While the resurgence of right-wing politics and a muscular nationalism is a global phenomenon — India’s elections in 2014, the Brexit vote, the rise of Marine Le Pen in France, the consolidation of President Recep Tayyip Erdogan in Turkey and finally the Trump victory — what has come to be bizarrely acceptable in American politics would never pass muster in India, even though so many of our institutions are less free than America’s.
I still remember TV anchor Norah O’Donnell quizzing me at Tina Brown’s Women in the World conference after a horrific 2012 gang rape of a young woman in Delhi. She described my home city as the “rape capital of the world,” even as I pointed out that Nobel laureate Amartya Sen had statistically shown that the rape rate in the United States was higher than in India, even after factoring in underreporting.
Those of us from “developing countries” have long tried to explain to Western activists that gender is a universal conversation and that several of their assumptions about us are misplaced caricatures. But even with all our entrenched misogyny, spiraling sexual violence and the horror of female feticide, no candidate in India could have ever run successfully for prime minister if he openly called a woman he disliked a “fat pig.” Or made a menstruation gibe about a television anchorwoman. Or if one of his aides said what former chief of staff to George H.W. Bush did in New Hampshire when he joked that Bill Clinton might have been talking of Hillary Clinton when he famously declared “I did not have sex with that woman.”
That’s not because terrible things are not said about women in India, but because there is an expectation of minimum civility in political discourse — yes,with all its residual hypocrisies — that could not be breached by any man or woman running for high political office.
There is one thing, however, that still remains exceptional about America — the freedom of its media.

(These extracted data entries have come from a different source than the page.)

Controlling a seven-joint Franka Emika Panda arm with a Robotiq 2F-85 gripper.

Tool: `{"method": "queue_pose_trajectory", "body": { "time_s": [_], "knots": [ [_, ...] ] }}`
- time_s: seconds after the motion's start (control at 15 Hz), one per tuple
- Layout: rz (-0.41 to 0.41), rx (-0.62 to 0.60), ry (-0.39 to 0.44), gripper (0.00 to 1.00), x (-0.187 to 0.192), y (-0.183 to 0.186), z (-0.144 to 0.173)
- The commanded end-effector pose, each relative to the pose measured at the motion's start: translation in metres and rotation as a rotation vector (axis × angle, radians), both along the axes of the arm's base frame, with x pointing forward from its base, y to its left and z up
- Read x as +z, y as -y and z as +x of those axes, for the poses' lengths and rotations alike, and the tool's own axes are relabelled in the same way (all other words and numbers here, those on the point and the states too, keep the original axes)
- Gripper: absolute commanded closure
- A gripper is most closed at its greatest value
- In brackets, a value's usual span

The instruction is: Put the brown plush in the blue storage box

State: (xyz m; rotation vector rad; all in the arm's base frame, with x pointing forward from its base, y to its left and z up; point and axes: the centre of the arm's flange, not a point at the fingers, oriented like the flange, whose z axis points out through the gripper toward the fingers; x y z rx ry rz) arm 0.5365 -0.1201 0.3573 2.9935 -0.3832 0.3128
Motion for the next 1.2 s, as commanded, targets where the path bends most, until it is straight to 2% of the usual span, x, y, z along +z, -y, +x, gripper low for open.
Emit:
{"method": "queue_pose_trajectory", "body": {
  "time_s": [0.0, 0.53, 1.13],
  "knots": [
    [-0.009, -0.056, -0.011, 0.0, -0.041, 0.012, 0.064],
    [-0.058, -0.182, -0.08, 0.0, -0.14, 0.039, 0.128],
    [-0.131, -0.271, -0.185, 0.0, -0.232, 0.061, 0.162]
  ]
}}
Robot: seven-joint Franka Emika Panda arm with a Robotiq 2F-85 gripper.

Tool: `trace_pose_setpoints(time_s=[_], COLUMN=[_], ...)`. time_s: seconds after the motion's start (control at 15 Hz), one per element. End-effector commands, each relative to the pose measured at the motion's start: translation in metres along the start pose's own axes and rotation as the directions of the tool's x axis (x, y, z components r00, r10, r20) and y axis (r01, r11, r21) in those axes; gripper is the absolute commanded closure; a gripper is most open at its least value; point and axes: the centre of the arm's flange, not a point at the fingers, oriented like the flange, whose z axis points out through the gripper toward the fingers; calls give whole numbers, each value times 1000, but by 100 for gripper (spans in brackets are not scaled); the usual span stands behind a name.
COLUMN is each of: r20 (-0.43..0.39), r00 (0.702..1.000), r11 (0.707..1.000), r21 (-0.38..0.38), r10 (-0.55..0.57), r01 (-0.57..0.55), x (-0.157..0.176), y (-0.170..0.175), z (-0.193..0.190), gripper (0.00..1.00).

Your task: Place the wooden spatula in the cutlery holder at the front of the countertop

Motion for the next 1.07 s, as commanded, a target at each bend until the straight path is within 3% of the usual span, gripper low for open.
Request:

That Trump is compelled to engage with the very media that has been so scathingly critical of him, and whom he openly vilified, underlines how strong the tradition (legal and cultural) of guaranteed media freedom is. That the U.S. media got the election story wrong is the subject of a different debate. But after all the name-calling, president-elect Trump is still compelled to give access and open himself to free-ranging questions from adversarial journalists. This is truly American and must be applauded.
For everything else, however, the next time an American friend wants to know about arranged marriages in India or whether it’s safe for Indian women to wear shorts or whether Hindus and Muslims are able to live peacefully together or anything equally oversimplistic, I shall just hiss back two words: Donald Trump.
After all, he is the ultimate American exception.